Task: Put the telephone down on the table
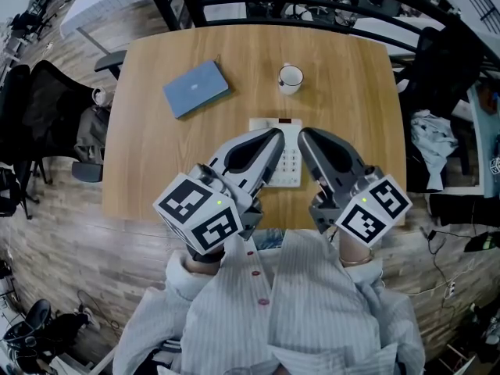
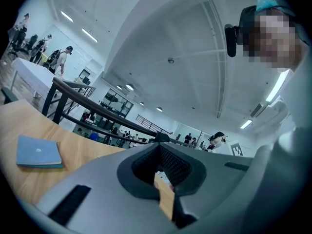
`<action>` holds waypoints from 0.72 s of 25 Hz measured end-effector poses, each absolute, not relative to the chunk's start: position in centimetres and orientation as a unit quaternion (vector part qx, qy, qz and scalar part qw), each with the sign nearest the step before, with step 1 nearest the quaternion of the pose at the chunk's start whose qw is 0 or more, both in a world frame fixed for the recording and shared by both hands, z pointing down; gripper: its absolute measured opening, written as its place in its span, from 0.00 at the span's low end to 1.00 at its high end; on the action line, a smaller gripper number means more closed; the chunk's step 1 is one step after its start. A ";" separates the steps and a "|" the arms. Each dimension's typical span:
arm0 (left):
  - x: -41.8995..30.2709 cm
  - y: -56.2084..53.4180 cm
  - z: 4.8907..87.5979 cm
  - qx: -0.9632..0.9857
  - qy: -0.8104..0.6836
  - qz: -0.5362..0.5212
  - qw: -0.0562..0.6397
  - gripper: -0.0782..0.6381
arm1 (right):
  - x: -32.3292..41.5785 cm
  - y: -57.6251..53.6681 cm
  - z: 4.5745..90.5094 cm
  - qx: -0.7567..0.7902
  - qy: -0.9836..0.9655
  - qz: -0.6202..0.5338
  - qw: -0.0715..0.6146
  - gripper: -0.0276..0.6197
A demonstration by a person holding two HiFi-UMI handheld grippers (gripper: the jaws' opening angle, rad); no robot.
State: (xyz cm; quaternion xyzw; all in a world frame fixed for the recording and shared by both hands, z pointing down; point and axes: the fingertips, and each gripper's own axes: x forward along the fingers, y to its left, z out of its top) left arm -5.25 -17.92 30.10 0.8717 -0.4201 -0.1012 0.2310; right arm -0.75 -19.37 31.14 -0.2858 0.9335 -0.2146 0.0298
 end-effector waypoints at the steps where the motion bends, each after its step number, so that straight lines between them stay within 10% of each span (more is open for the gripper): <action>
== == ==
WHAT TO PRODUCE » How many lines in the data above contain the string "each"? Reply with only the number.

YOUR SOLUTION » 3